Task to complete:
Please figure out how many lines in the material contain "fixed", and give only that number.

Data records:
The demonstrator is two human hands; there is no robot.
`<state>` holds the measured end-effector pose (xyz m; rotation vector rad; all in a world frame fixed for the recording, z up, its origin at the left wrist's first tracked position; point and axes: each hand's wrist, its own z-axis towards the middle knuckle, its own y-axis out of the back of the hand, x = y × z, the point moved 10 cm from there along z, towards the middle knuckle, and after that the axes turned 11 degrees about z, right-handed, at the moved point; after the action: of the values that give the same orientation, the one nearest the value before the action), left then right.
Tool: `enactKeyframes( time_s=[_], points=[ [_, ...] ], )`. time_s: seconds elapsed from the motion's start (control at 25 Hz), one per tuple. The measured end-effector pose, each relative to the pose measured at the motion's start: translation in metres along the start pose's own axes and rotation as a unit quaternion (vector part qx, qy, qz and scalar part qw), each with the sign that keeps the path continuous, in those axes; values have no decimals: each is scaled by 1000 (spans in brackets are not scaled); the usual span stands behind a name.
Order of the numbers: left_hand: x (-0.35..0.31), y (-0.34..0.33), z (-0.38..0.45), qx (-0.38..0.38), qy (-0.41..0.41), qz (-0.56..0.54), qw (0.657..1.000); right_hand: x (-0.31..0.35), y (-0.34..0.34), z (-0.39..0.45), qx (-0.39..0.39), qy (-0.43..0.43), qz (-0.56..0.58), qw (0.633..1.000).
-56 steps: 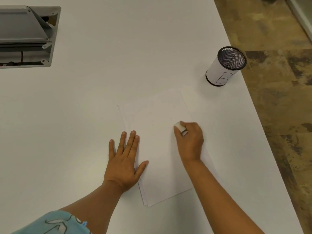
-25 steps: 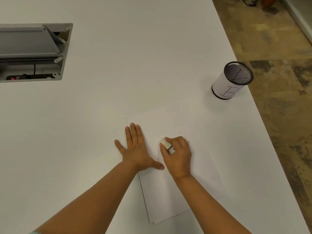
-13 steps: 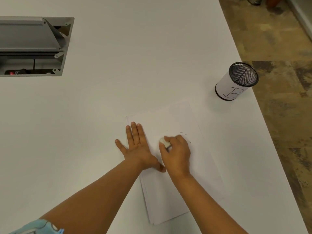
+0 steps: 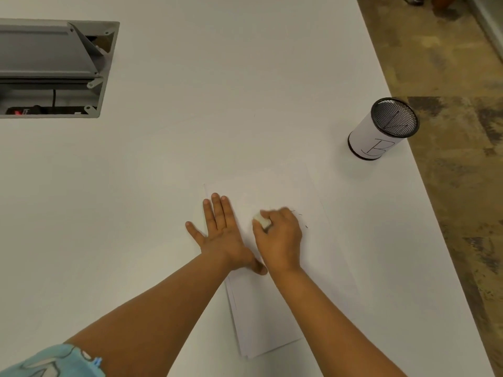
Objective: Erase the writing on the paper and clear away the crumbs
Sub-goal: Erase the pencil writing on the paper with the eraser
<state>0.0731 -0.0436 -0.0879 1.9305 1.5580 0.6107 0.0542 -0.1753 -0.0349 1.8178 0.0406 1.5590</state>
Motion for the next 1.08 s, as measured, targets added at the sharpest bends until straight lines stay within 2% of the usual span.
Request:
enactKeyframes(
  time_s=[0.16, 0.36, 0.6, 0.68, 0.76, 0.84, 0.92, 1.08],
  points=[
    [1, 1, -2, -2, 2, 4, 1000, 16, -17, 47, 29, -16, -21, 999],
    [0, 0, 2, -20, -1, -5, 1000, 2, 1, -12, -8, 4, -2, 1000],
    [0, 0, 3, -22, -9, 0, 1000, 25, -27, 56, 35, 0, -24, 999],
    [0, 0, 4, -28, -6, -5, 1000, 17, -17, 44, 24, -13, -5, 1000],
    [1, -1, 5, -32, -12, -12, 999, 3, 5, 19, -19, -42, 63, 997],
    [0, -2, 6, -35, -22, -24, 999, -19, 31, 5, -64, -106, 139, 983],
    [-1, 0, 3, -54, -37, -40, 997, -36, 46, 4, -73, -182, 207, 959],
    [0, 6, -19, -145, -113, -84, 979, -41, 54, 10, -36, -268, 421, 866]
  ],
)
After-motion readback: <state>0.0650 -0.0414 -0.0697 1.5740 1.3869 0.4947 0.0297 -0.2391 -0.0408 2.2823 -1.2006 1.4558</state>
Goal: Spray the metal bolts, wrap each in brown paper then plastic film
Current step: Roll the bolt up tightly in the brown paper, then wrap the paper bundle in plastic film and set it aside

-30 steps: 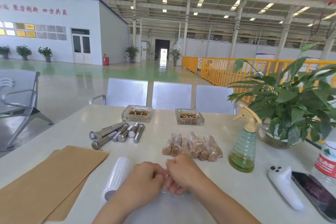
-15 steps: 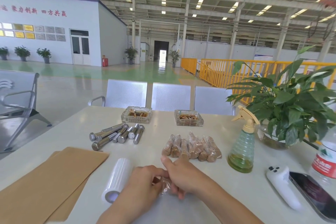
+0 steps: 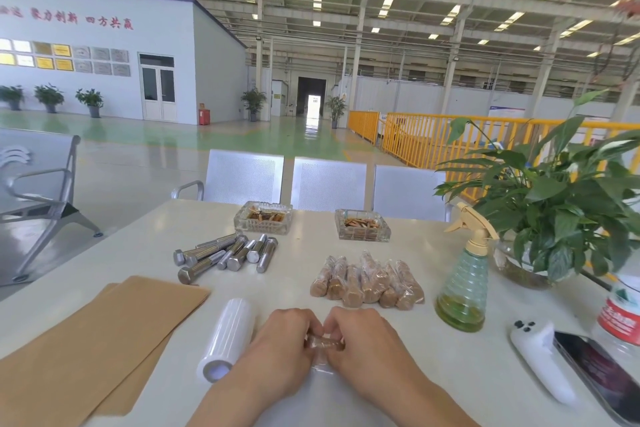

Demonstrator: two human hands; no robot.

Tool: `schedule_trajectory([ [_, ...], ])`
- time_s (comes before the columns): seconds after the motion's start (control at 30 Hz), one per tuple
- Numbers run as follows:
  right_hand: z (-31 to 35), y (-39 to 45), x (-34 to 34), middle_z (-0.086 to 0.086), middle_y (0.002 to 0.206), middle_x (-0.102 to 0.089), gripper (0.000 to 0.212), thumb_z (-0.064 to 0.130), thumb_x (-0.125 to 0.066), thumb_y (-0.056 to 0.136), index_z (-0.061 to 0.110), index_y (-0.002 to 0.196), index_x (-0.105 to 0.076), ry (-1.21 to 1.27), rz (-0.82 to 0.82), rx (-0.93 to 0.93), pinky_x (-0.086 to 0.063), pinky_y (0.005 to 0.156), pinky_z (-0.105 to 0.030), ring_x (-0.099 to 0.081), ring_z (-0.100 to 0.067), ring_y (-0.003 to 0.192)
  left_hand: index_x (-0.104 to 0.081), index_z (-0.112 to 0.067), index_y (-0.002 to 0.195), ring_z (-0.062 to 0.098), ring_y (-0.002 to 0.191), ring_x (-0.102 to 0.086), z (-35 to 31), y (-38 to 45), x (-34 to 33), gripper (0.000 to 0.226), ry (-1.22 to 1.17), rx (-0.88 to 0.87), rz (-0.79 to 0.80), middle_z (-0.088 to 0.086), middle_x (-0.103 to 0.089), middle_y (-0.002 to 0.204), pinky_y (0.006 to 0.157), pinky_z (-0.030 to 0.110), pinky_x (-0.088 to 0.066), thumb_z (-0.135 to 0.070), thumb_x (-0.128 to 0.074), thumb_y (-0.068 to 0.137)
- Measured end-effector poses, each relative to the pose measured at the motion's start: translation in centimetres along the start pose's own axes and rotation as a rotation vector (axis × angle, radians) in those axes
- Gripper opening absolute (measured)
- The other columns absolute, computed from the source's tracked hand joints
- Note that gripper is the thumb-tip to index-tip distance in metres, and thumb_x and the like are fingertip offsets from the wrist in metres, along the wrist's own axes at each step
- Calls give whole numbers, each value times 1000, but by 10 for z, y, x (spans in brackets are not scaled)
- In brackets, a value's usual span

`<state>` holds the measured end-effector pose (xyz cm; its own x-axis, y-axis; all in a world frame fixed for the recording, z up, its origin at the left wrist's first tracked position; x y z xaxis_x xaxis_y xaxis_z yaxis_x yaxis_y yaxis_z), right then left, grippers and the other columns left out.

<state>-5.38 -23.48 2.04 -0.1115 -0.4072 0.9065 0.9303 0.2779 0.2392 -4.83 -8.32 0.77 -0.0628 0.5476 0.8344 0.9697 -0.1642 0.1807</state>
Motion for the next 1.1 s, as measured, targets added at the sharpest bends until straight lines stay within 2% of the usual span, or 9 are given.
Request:
schedule_trajectory([
  [0.17,1,-6,-6,10,110,-63,21,32,-56,92,33,113,-55,-115,-51,90,-40,81,-33,-53,-15,109,-65,-25,119,11,92,-69,-3,-6,15,30,-67,53,90,-3,-66,114,86,25,-56,-16,-63,91],
  [0.33,4,-9,-10,10,109,-61,20,33,-51,96,35,116,-52,-154,-92,129,-36,77,-34,-48,-17,107,-57,-37,127,17,125,-47,19,-14,63,32,352,202,-198,-11,-50,133,93,34,-48,-47,-51,97],
  [0.43,5,-12,-11,9,110,-60,14,29,-49,98,32,111,-53,-169,-89,138,-39,77,-35,-48,-19,106,-45,-33,133,25,123,-50,42,-14,64,55,378,408,5,-2,-46,130,86,37,-47,-68,-48,91],
  [0.57,10,-15,-11,6,107,-57,6,26,-45,101,28,103,-51,-184,-84,128,-40,78,-36,-46,-21,105,-38,-29,133,17,87,-68,56,-18,55,61,227,436,10,-7,-52,97,67,31,-50,-59,-59,84],
  [0.63,12,-17,-10,6,107,-57,9,25,-44,102,28,103,-53,-191,-95,125,-39,78,-36,-46,-21,105,-38,-29,134,7,60,-64,52,-20,63,58,170,422,-47,-11,-56,82,51,23,-40,-54,-59,86],
  [0.7,13,-18,-10,5,107,-58,11,23,-44,102,27,103,-54,-206,-102,128,-34,75,-35,-46,-22,106,-38,-35,127,2,40,-59,46,-18,78,48,118,435,-92,-11,-64,59,48,20,-32,-57,-57,89],
  [0.9,15,-17,-10,5,104,-63,18,15,-47,100,26,107,-60,-242,-120,121,-31,80,-32,-43,-23,113,-65,-37,113,16,86,-71,4,-15,124,36,-655,307,-205,-5,-71,104,69,31,-53,-44,-76,79],
  [1.0,17,-23,-9,2,105,-62,22,16,-45,102,25,114,-61,-248,-161,150,-30,81,-30,-42,-23,116,-67,-39,112,20,92,-74,-23,-8,119,41,-741,246,-135,-3,-73,107,77,35,-57,-46,-77,73],
  [1.1,15,-32,-11,0,114,-60,29,23,-40,101,22,122,-59,-258,-123,150,-37,92,-36,-41,-25,114,-67,-40,107,14,81,-74,-49,10,106,25,-774,245,-81,-4,-72,106,64,28,-56,-42,-74,83],
])
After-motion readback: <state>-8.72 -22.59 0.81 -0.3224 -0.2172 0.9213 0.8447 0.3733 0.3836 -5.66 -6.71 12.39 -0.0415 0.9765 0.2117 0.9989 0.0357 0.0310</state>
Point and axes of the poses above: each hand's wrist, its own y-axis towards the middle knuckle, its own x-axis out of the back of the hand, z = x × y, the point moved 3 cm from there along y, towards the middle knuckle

Solved problem:
2